Although pregnant substance users have unique medical, psychological and social care needs, few studies have evaluated substance use treatment programs tailored to pregnant women and the limited number of studies available have targeted particular substances, such as nicotine or alcohol alone [9, 10], rather than women who use a variety of substances which is common in pregnant substance users . Moreover, literature on the economic impact of these interventions is sparse , despite growing concerns about health care spending. Their clinical effectiveness needs to be carefully weighed against cost consequences in order to deliver high-value care.
In this study, we conducted an economic evaluation of an innovative intervention integrating motivational enhancement therapy with cognitive behavioral therapy (MET-CBT), in comparison with brief advice, designed for reducing substance use and HIV risk behaviors in pregnant women who use an array of substances. The findings will inform future allocation of resources for addressing substance use in pregnancy.
Intervention and participants
This study was an economic evaluation alongside a randomized controlled trial (RCT), i.e., Therapeutic Substance Abuse Treatment in Pregnancy-1 (PRIDE-P) trial. Details about the design, intervention, methods, and main clinical outcomes of the PRIDE-P trial are reported elsewhere . Briefly, an MET-CBT intervention was designed to reduce substance use in pregnancy, decrease risky sexual behaviors, and improve birth outcomes. Pregnant women who used substances (alcohol, marijuana, cocaine, or stimulants but not solo use of opiates or nicotine) during the 28 days prior to screening or scored at least a “3” on the modified TWEAK (Tolerance, Worried, Eye-openers, Amnesia, K[C] Cut Down) screening test were eligible if they were 16 years of age or older and less than 28 weeks of gestation at the time of screening [13–15]. Patients whose primary substance was opioid or nicotine were excluded because methadone maintenance programs are the established treatment for patients with opioid use disorders and the study sites already had standard nicotine treatment protocols at the time of this study. Participants were randomly assigned to receive either the MET-CBT intervention or brief advice.

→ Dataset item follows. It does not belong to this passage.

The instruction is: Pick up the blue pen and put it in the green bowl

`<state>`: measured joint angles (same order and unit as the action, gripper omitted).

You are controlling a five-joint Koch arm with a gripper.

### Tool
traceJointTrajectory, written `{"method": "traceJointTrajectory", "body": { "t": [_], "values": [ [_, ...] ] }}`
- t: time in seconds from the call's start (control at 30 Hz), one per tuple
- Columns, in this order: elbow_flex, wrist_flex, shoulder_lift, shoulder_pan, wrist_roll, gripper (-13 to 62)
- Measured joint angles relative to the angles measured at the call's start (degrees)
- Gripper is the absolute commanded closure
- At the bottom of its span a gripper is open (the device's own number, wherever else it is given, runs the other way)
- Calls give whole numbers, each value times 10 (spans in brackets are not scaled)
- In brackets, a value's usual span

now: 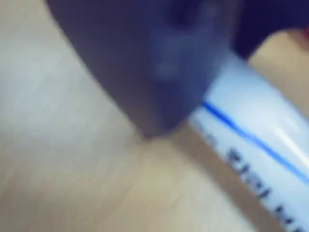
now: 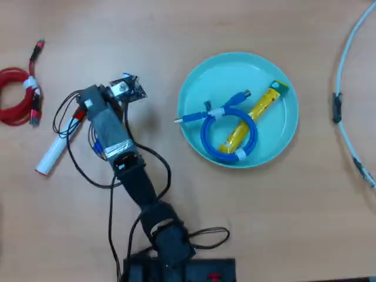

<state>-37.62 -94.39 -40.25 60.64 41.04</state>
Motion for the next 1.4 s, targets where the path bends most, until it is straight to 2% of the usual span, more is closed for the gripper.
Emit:
{"method": "traceJointTrajectory", "body": {
  "t": [0.23,0.37,0.6,0.9,1.4],
  "values": [
    [20,-13,1,-2,-237,569],
    [24,-14,0,-1,-293,569],
    [32,-31,-36,-1,-301,568],
    [33,-50,-173,-4,-293,568],
    [75,-53,-222,10,-293,568]
  ]
}}
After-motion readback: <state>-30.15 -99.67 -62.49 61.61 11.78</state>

Women assigned to the MET-CBT group received one-on-one therapy from a trained nurse therapist at prenatal visits with optional booster visits after delivery (average number of sessions completed = 5.2). Each session lasted for about 30 min. Topics covered included: motivational enhancement, functional analysis (non-drug activities and triggers/patterns), safe sexual behavior, communication skills, relapse prevention, and problem-solving skills.
For participants assigned to receive brief advice, their routine obstetric providers provided brief guidance about the risks of substance use, importance of abstinence, and benefit of seeking drug and alcohol treatment outside of the prenatal setting (average number of sessions = 7.2). This discussion occurred within the routine prenatal/postpartum visits and each lasted for about 1 min.
A total of 168 study participants were recruited from two hospital-based reproductive health clinics between June 2006 and July 2010 . Only one study site was able to provide complete cost data; hence, our analysis focused on the subset of participants who received prenatal care and delivered at this site in order to perform a comprehensive economic evaluation. This resulted in an analytical sample size of 112 participants, of which 60 were randomized to MET-CBT and 52 received brief advice.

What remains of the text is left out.